①予診→接種→②観察→③発症・治療→④報告→⑤救済 のフローチャート(省略)


① 接種前の対応 

• 接種前の説明や問診・診察における注意点を研究班において取りまとめ、周知 

• 予診の際、予防接種の有効性・安全性、予防接種健康被害救済制度等について接種対象者等に適切な説明を行うとともに、文書同意を得た場合に限り接種を実施

② 接種後の観察 

• 適切な観察時間や見守り体制の設定等、接種直後・施設内での注意点や帰宅後の注意点について研究班において取りまとめ、周知 

③ アナフィラキシーの発症に備えた対応 

• アドレナリン製剤等、救急処置に必要な物品を、各接種会場に常備 

• 発症者の速やかな治療や搬送に資するよう、医療機関との適切な連携体制の確保 

④ 副反応の発生が疑われる症例が発生したことの報告 

• 発症を確認した医療機関が、予防接種法及び医薬品医療機器等法に基づき、(独)医薬品医療機器総合機構(PMDA)に対し、「副反応疑い報告」を速やかに実施、当該情報を厚労省とも共有 

⑤ 万一、健康被害が発生した場合の対応 

• 予防接種法上の臨時接種として、予防接種健康被害救済制度により、定期接種と同等の被害救済

 

 ③によれば、ショック症状をおさえるためのエピネフリンやエピペン(アドレナリン類)は各接種会場に用意されるようだ。しかし、ボクの体験談からお分かりのように、アナフィラキシーの対処にはアドレナリンの投与以外にさまざまな緊急処置とそのための人員が必要になりうるのである。そのような緊急事態にたいして厚労省が考えていることは、各接種会場に対応設備と人員を配置することではなく、発症者を医療機関に「搬送」することだ。しかし、救急車がいくつもの病院をたらい回しされ患者が死亡する悲劇がおきているのが現実だ。コロナ禍の病床逼迫のなかで「医療機関との適切な連携体制の確保」がそれほどスムーズにすすむとは信じられない。

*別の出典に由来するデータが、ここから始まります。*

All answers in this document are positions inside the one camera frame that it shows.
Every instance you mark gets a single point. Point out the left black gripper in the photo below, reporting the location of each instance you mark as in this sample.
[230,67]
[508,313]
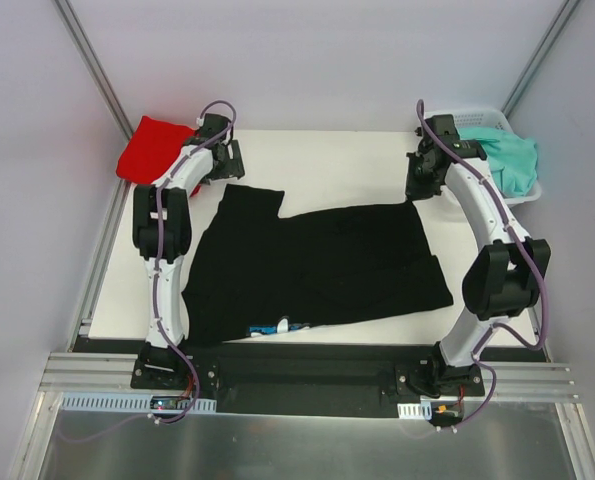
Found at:
[232,163]

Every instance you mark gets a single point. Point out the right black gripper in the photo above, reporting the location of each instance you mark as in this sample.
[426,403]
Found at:
[416,185]

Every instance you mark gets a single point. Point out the white plastic basket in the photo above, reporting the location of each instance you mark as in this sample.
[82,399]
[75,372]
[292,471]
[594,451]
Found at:
[493,118]

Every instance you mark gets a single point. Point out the red t-shirt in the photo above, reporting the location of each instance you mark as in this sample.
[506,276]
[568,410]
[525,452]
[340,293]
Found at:
[151,151]

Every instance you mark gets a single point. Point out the black daisy t-shirt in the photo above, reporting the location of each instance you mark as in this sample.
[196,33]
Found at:
[330,267]

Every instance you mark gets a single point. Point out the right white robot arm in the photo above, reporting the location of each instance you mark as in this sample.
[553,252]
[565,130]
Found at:
[508,274]

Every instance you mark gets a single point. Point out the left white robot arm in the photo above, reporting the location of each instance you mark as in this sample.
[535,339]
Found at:
[162,234]

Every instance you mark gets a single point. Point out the teal t-shirt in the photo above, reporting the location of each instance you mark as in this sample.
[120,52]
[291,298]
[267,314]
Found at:
[512,160]

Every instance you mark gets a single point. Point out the left aluminium frame post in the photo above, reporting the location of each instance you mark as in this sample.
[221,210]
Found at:
[93,64]

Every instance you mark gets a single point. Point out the aluminium frame post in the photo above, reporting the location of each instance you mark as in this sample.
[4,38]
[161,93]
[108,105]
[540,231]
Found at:
[555,29]
[93,64]

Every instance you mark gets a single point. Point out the right aluminium frame post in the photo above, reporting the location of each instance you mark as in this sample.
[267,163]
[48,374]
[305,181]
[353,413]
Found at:
[555,29]

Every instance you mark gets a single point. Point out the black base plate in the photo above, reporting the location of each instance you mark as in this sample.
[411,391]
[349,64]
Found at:
[357,381]

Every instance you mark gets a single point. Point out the right white cable duct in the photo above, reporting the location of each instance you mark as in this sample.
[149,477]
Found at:
[414,411]

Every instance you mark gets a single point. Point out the white cable duct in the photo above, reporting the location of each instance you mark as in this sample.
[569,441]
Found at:
[135,403]
[414,411]

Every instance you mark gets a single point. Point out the left white cable duct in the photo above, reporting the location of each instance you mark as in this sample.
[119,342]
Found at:
[135,403]

 「アナフィラキシーに対する対応について」を読んでつくづく感じたのは、アナフィラキシーで命をおとすニンゲンへの配慮の無さである。たしかにそういうケースはきわめて稀かもしれないが、いることはいるのである。すくなくとも政策立案者はそういうニンゲンが国民のなかに存在することを想定しておかなければならないだろう。対策はいくらでも考えられる。たとえば、ボクみたいにアナフィラキシーを経験したことがあり、ワクチン接種による再度のアナフィラキシーをつよく警戒しているニンゲンには、事前に申告させ、必要な場合には対応設備のある病院での接種を認めればいいではないか。こういう、だれにでも思いつける対策が思いつけないのは、政策立案者たちに国民一人一人にたいする配慮が欠けているからとしかおもえない。かれらにとって「国民」はマスであり、員数なのではないか。

 つぎに掲げるのは、コロナワクチンとアナフィラキシーに関するCDC(アメリカ疾病管理予防センター)の文書の冒頭である

https://www.cdc.gov/coronavirus/2019-ncov/vaccines/safety/allergic-reaction.html




COVID-19ワクチンとアレルギー反応

2021年1月22日更新


このウェブページはCOVID-19ワクチンの接種後にアレルギー反応を経験した場合の対処法を示しています。また、他のワクチンにアレルギー反応をおこしたことのある人や、他の種類のアレルギーをもっている人への忠告も載せています。このウェブページは新たな情報が入りしだい更新されます。

 

あなたがCOVID-19ワクチンの接種後、接種会場を離れたあとで、なにか重篤なアレルギー反応がおきているのではないかと感じた場合には、すぐに911番に電話して至急に治療をうけてください。


あなたがCOVID-19 ワクチンの接種後、重篤なアレルギー反応をおこした場合、

CDCは、COVID-19ワクチンの接種後に重篤なアレルギー反応(別名アナフィラキシー)をおこした人々がいるという報告をうけています。重篤なアレルギー反応とは、たとえばエピネフリンかエピペンでの治療を必要としたり、病院にいく必要のある場合を指しています。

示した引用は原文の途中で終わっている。